═══ DATA FOR REVIEW
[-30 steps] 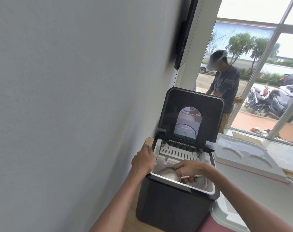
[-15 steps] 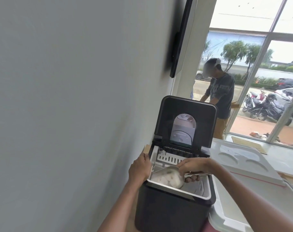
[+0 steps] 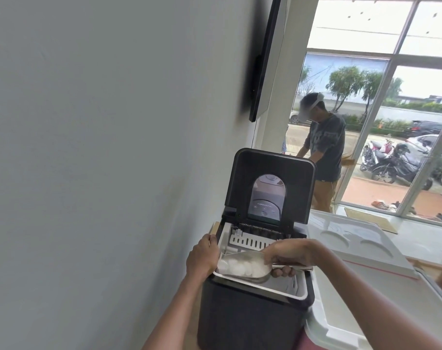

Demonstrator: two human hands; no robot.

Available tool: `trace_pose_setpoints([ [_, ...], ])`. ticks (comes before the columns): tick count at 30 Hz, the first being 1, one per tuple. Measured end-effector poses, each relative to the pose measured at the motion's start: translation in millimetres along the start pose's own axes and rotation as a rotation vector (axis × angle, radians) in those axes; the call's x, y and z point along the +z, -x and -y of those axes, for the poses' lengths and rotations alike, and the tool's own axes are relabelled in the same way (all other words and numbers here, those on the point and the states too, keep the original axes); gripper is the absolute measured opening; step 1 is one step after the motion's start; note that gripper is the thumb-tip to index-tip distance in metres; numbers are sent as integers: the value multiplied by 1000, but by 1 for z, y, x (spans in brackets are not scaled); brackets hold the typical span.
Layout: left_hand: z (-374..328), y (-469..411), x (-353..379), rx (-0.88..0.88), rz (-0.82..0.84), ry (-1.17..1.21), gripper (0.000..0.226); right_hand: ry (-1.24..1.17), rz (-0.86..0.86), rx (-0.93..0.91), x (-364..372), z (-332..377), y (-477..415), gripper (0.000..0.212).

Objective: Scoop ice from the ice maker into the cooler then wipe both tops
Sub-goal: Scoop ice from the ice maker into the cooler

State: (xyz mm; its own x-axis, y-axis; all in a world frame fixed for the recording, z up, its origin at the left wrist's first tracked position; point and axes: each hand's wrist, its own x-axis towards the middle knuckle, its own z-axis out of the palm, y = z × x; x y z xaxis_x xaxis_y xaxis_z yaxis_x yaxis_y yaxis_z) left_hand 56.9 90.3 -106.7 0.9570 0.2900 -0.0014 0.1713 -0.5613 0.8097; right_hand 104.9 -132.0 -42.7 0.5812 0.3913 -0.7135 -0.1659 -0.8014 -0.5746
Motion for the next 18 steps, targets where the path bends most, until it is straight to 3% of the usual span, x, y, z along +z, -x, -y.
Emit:
trace_pose_setpoints([
  [10, 1, 0, 2, 8, 7, -3, 40, -46, -16, -37, -7, -9, 24, 25],
  [18, 0, -6, 6, 97, -25, -207, 36, -114, -197, -30, -33, -51, 78, 47],
])
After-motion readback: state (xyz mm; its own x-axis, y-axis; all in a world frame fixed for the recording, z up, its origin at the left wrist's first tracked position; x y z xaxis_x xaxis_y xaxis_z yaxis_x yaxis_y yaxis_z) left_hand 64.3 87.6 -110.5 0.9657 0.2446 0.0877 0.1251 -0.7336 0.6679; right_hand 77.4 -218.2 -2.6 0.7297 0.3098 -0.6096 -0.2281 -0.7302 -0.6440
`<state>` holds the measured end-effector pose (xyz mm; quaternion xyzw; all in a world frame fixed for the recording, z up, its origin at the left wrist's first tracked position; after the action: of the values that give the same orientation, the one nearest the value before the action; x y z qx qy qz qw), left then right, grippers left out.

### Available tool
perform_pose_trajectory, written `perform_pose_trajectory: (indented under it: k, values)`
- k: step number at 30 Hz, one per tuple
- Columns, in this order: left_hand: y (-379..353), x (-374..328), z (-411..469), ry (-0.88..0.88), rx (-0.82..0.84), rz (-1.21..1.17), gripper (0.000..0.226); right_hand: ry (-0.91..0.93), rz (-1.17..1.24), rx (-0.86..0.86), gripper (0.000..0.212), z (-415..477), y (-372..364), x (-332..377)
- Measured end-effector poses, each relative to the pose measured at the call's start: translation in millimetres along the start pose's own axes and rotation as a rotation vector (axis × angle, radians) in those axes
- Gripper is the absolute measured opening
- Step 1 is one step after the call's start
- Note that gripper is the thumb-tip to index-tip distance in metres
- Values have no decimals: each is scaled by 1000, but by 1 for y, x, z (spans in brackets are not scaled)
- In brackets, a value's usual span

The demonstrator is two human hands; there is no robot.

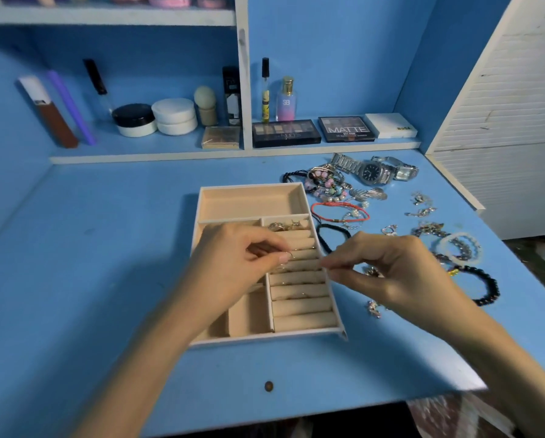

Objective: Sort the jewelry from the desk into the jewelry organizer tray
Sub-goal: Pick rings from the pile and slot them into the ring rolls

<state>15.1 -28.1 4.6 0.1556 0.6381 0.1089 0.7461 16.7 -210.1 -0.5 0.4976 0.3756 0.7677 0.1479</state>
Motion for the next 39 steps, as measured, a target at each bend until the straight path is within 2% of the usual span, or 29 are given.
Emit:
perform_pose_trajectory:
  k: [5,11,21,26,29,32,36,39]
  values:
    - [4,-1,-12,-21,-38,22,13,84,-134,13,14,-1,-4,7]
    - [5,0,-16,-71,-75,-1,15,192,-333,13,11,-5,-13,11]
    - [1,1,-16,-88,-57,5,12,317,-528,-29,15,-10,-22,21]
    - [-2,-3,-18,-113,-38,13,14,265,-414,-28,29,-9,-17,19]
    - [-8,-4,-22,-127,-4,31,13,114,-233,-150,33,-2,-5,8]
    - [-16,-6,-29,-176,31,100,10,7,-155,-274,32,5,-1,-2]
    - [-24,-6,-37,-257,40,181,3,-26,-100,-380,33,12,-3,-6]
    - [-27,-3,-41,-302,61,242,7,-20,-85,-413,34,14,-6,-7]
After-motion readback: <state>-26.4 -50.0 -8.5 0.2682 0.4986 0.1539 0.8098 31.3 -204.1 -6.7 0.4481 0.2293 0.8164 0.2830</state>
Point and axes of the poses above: each hand's wrist, its own z-axis towards the middle knuckle, its own y-axis out of the back of the hand, x = y × z, the point moved 5 cm from there along z, towards the middle knuckle, and after that the axes turned 14 degrees about -z, right-handed, at the moved point
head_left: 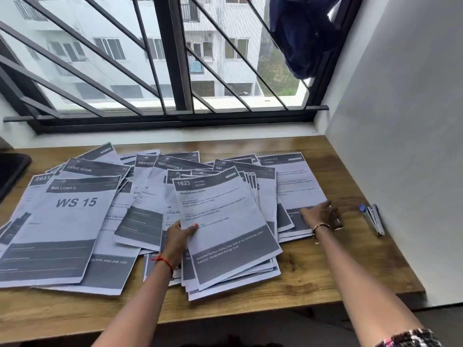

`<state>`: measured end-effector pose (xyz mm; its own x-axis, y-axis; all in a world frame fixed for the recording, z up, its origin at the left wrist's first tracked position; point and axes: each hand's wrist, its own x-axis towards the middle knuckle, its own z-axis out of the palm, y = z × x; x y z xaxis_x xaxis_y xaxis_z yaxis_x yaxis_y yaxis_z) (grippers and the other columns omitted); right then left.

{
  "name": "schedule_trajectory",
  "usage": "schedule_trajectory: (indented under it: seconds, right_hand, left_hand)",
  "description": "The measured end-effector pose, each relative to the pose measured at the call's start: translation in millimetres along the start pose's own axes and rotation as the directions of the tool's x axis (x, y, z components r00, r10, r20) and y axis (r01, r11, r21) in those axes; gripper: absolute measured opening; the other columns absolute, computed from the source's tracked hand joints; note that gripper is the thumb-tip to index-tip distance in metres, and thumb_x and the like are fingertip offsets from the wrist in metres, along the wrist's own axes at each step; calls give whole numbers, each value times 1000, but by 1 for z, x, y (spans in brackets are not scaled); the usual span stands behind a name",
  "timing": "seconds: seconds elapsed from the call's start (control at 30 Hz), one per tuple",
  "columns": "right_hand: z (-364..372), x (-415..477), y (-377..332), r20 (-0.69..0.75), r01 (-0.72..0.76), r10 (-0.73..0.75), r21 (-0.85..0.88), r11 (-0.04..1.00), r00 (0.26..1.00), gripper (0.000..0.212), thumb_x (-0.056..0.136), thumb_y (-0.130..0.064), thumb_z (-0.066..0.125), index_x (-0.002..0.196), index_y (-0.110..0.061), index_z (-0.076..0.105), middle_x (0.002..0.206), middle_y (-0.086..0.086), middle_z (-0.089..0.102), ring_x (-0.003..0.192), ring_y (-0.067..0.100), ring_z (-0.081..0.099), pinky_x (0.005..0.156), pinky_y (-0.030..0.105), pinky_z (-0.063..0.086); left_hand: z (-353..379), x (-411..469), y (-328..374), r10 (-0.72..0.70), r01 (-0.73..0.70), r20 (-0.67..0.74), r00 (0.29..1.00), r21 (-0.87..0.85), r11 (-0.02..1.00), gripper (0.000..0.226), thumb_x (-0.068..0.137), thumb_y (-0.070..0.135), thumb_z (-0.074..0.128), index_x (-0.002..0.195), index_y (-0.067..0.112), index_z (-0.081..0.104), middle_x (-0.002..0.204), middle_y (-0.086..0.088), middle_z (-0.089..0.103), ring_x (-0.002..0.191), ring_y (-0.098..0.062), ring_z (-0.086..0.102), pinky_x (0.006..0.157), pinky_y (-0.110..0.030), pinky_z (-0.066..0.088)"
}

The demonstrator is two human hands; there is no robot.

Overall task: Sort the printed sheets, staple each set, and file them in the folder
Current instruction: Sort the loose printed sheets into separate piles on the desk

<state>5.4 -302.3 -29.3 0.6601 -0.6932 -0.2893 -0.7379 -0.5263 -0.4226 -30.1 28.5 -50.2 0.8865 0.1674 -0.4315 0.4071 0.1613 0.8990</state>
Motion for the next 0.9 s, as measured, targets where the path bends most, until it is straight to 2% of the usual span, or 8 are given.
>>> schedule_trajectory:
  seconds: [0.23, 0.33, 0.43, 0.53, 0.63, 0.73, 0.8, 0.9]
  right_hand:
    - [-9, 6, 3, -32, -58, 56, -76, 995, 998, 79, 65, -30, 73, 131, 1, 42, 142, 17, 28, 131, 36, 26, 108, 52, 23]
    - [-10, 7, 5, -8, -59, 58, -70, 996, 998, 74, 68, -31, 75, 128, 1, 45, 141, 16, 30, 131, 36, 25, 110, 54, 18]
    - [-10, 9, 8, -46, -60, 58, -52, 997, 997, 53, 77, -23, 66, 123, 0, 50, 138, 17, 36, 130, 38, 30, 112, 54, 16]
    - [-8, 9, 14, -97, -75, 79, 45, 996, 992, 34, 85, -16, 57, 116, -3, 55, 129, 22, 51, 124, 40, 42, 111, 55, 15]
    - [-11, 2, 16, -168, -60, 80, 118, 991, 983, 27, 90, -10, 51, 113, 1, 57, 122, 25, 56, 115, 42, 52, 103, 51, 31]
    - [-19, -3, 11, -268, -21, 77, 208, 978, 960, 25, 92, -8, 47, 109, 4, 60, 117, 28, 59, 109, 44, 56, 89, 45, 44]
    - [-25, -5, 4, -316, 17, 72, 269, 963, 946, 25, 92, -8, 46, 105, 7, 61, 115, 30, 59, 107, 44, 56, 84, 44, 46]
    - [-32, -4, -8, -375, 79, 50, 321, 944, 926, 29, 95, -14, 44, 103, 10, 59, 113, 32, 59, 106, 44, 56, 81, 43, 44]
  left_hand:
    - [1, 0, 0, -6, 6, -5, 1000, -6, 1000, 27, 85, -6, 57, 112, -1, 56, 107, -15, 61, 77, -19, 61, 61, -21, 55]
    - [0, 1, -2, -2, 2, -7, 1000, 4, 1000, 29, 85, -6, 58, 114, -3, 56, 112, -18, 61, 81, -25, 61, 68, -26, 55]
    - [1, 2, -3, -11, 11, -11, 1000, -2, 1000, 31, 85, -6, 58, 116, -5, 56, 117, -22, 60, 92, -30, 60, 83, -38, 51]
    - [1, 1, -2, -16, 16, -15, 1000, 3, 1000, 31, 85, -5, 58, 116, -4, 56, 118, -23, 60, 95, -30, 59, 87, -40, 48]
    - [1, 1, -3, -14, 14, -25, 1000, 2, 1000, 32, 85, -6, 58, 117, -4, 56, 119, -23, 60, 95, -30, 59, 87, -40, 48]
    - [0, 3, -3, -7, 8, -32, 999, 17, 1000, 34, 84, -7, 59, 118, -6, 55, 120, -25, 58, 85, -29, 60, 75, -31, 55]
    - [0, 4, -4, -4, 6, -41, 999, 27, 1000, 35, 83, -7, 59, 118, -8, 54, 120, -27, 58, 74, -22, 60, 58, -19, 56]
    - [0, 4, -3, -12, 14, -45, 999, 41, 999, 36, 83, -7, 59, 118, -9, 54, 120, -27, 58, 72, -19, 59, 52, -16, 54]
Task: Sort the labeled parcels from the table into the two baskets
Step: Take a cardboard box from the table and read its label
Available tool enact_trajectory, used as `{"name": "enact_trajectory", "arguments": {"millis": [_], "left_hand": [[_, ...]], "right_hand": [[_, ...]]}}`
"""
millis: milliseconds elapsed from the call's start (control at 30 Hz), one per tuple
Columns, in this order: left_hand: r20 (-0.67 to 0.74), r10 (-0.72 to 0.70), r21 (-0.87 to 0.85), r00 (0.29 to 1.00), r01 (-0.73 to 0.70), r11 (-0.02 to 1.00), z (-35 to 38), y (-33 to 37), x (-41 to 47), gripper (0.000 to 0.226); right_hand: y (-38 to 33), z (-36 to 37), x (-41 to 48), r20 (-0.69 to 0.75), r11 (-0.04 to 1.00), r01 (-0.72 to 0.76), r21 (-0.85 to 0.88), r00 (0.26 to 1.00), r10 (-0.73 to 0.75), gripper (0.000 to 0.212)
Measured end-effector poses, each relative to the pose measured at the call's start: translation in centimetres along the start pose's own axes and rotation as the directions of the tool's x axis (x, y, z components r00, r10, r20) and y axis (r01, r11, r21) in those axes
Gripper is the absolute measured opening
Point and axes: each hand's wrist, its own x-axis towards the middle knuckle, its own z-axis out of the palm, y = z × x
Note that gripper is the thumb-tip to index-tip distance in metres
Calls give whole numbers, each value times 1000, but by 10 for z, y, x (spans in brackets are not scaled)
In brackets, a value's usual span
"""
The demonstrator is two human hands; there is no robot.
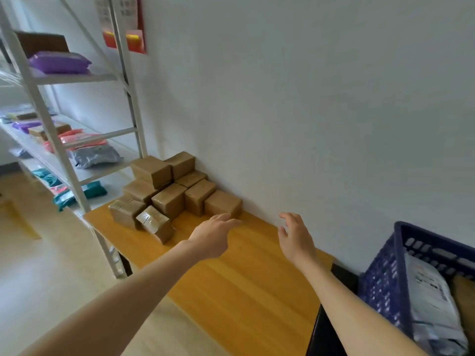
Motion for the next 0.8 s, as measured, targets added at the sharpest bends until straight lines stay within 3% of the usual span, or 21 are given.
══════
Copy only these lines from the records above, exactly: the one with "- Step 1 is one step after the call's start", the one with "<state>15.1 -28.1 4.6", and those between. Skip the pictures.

# RESULT FOR THIS EXERCISE
- Step 1 is one step after the call's start
- Note that gripper is the thumb-tip to index-tip distance in metres
- Values have no decimals: each is scaled by 1000, but by 1 for y, x, z (spans in brackets are not scaled)
- In brackets, a value's usual span

The demonstrator is two human hands; there is no robot.


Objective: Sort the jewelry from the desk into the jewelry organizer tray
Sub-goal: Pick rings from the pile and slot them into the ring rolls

<state>15.1 -28.1 4.6 0.1556 0.6381 0.1089 0.7461 16.7 -210.1 -0.5 0.4976 0.3756 0.7677 0.1479</state>

This response is now finished.